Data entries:
───

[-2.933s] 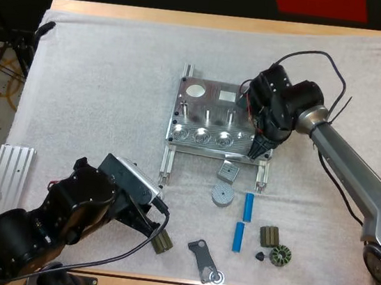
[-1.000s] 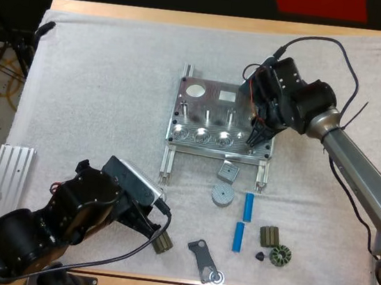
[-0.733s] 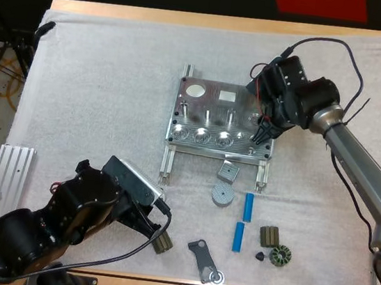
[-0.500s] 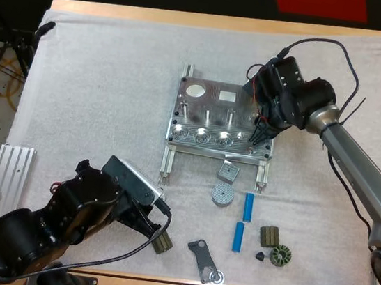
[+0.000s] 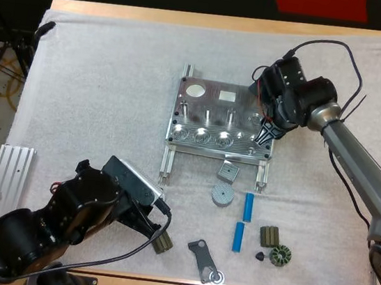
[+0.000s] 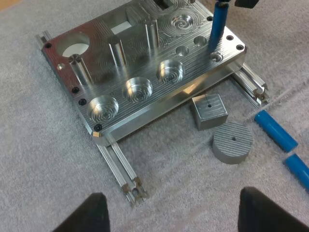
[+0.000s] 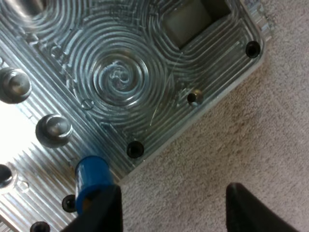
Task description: Load cells from right to left
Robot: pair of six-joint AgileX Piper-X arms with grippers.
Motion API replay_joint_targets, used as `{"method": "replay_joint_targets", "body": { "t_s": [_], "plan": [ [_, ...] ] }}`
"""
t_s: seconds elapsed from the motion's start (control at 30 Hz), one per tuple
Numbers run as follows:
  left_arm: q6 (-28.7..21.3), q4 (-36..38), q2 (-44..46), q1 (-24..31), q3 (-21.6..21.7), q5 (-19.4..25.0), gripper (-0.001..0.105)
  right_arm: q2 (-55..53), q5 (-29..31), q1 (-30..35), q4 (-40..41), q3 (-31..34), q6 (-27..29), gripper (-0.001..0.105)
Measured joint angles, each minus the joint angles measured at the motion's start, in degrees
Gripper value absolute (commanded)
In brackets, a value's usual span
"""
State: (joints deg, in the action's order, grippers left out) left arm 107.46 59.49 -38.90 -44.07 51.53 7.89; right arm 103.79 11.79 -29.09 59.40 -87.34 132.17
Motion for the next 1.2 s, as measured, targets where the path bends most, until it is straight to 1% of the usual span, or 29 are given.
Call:
{"method": "replay_joint_targets", "body": {
  "t_s": [0.17, 0.37, 0.53, 0.63, 0.8, 0.9, 1.07, 1.2],
  "plan": [
    [0.0, 0.0, 0.0, 0.0, 0.0, 0.0, 0.057, 0.0, 0.0, 0.0, 0.0, 0.0, -0.22, 0.048],
    [-0.77, 0.0, 0.0, 0.0, 0.0, 0.0, 0.057, -1.63, 0.0, 0.0, 0.0, 0.0, -5.49, 0.048],
    [-1.67, 0.0, 0.0, 0.0, 0.0, 0.0, 0.057, -5.32, 0.0, 0.0, 0.63, 0.0, -6.17, 0.048],
    [-2.79, -0.15, 0.0, 0.0, 0.0, 0.0, 0.057, -7.98, 0.0, 0.0, 2.6, 0.0, -8.13, 0.048],
    [-4.33, -1.12, 0.0, 0.0, 0.0, 0.0, 0.057, -11.95, -0.15, 0.0, 8.89, 0.0, -12.39, 0.048],
    [-5.68, -1.37, 0.0, 0.0, 0.0, -0.93, 0.057, -14.14, -2.04, 0.0, 12.15, 0.0, -13.61, 0.048],
    [-7.26, -1.69, 0.0, 0.0, 0.0, -2.76, 0.057, -17.78, -5.14, 0.0, 14.97, 0.0, -15.1, 0.048],
    [-10.93, -2.32, 0.0, 0.0, 0.0, -3.63, 0.057, -21.07, -6.51, 0.0, 17.21, 0.0, -15.2, 0.048]
  ]
}}
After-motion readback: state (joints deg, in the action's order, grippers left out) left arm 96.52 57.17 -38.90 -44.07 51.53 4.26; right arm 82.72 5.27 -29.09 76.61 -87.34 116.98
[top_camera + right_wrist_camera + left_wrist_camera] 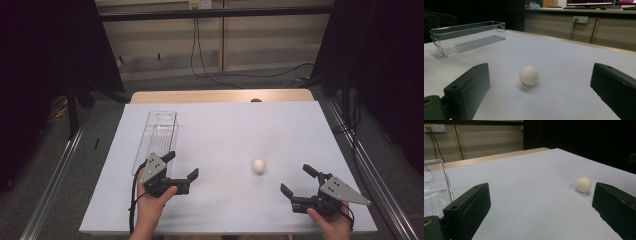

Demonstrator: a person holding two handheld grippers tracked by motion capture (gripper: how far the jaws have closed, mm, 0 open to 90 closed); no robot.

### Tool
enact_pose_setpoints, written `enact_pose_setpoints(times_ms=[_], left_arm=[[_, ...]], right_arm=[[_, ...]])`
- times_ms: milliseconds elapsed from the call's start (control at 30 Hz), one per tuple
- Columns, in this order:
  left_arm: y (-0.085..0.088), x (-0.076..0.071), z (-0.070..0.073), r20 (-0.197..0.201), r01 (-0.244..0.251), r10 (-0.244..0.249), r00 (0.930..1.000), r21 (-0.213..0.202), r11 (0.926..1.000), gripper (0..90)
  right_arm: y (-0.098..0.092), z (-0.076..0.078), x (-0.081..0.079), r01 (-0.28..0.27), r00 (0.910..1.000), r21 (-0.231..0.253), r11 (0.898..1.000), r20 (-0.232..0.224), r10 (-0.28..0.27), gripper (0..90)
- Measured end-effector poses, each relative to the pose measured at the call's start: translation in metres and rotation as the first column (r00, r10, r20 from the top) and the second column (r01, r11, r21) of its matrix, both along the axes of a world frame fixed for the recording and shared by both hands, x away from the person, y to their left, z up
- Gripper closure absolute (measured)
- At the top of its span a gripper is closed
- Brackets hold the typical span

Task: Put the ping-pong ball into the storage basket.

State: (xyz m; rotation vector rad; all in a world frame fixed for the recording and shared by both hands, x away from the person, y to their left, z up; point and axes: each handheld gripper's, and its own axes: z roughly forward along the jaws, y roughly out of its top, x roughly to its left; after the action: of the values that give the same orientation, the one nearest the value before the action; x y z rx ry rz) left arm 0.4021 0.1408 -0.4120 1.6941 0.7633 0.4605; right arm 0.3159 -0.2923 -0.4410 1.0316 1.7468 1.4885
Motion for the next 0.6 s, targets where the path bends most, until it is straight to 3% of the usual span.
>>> enact_pose_setpoints(times_ms=[600], left_arm=[[-0.013, 0.004, 0.000, 0.004, 0.010, -0.010, 0.9999, 0.007, 0.9999, 2.1]], right_arm=[[0.000, 0.000, 0.000, -0.002, 1.0000, -0.002, 1.000, 0.001, 0.002, 2.0]])
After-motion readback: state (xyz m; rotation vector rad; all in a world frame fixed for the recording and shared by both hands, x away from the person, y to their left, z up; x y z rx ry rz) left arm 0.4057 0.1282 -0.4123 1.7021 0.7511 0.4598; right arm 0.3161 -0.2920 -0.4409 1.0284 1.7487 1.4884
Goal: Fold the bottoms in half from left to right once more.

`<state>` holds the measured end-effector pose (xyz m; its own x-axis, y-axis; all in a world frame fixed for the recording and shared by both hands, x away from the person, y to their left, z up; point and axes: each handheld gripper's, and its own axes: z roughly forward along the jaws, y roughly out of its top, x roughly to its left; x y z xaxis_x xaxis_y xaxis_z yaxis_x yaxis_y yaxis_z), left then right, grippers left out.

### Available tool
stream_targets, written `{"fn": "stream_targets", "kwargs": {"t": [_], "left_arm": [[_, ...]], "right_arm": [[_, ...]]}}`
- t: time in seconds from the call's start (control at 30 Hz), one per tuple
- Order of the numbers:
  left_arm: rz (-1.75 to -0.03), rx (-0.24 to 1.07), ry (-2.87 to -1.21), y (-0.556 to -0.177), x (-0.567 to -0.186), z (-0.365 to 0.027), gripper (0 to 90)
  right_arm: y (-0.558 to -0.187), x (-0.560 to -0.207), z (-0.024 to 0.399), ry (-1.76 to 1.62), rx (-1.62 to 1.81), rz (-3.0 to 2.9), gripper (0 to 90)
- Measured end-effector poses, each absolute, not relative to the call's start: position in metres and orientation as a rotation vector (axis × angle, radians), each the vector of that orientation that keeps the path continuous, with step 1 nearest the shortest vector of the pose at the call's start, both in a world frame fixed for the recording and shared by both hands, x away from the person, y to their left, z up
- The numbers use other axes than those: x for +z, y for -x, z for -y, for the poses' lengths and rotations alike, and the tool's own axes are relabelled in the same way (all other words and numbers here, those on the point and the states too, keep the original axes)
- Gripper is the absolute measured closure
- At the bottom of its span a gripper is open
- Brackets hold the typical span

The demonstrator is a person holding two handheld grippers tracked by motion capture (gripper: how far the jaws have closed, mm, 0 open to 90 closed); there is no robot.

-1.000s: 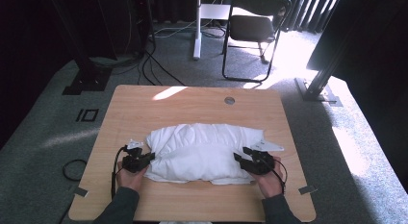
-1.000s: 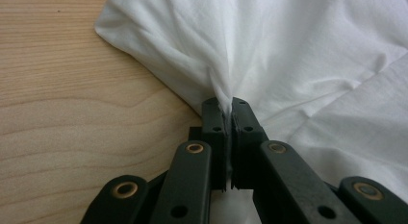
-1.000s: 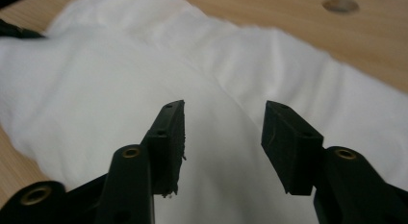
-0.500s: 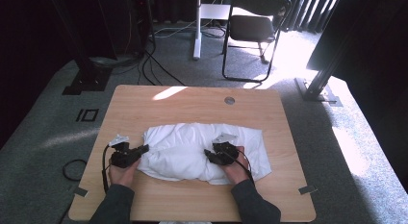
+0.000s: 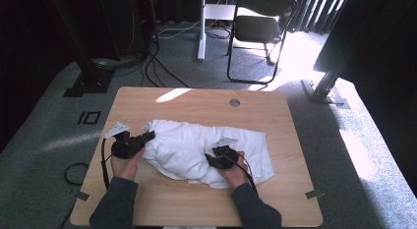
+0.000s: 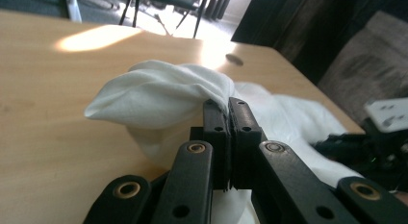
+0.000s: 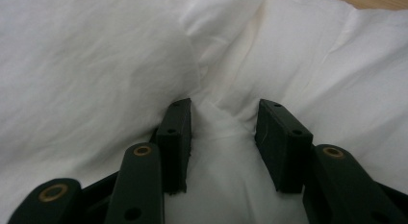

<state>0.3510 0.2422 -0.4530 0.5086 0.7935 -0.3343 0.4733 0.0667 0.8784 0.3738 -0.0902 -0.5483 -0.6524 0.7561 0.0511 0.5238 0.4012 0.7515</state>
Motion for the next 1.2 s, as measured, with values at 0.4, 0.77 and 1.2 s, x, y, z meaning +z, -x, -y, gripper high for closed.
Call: {"fn": "stream_targets", "kwargs": {"t": [0.4,0.77,1.2], "left_arm": [[-1.035,0.369,-1.575,-0.355,-0.428,-0.229,89.1],[-1.014,0.347,-1.551,-0.353,-0.427,-0.230,89.1],[-0.945,0.322,-1.607,-0.360,-0.421,-0.201,89.0]], "right_arm": [[-0.374,-0.544,0.027,-1.066,1.178,-2.416,53.9],[-0.352,-0.539,0.057,-1.013,1.164,-2.363,43.3],[-0.336,-0.516,0.055,-0.977,1.394,-2.300,37.0]]}}
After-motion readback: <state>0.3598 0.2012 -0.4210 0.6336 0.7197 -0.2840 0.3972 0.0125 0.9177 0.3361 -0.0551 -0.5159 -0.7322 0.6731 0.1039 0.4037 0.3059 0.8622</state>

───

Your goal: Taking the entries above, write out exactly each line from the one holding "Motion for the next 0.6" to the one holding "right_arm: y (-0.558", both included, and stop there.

Problem solution:
Motion for the next 0.6 s, targets where the path bends most, until it is straight to 3% of the usual span.
>>> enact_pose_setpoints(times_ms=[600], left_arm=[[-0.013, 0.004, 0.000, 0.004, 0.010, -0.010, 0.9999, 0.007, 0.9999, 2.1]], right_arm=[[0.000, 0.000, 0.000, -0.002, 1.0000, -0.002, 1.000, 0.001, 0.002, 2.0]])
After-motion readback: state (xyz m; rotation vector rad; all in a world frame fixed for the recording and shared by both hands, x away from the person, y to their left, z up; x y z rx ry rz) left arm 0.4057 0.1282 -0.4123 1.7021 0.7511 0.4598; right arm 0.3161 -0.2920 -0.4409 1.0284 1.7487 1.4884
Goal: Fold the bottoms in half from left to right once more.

`<state>` holds the measured end-effector pose (xyz m; its own x-axis, y-axis; all in a world frame fixed for the recording and shared by both hands, x away from the person, y to their left, z up; point and axes: each handheld gripper's, and its own axes: z roughly forward along the jaws, y roughly out of its top, x roughly to its left; x y z xaxis_x xaxis_y xaxis_z yaxis_x yaxis_y yaxis_z), left then right, grippers left out.

### Available tool
stream_targets, written `{"fn": "stream_targets", "kwargs": {"t": [_], "left_arm": [[_, ...]], "right_arm": [[_, ...]]}}`
- t: time in seconds from the call's start (control at 30 Hz), one per tuple
- Order of the numbers:
  left_arm: rz (-1.75 to -0.03), rx (-0.24 to 1.07), ry (-2.87 to -1.21), y (-0.556 to -0.177), x (-0.567 to -0.186), z (-0.365 to 0.027), gripper (0 to 90)
  right_arm: y (-0.558 to -0.187), x (-0.560 to -0.207), z (-0.024 to 0.399), ry (-1.76 to 1.62), rx (-1.62 to 1.81), rz (-3.0 to 2.9), gripper (0 to 90)

Nothing further is needed to complete the exercise.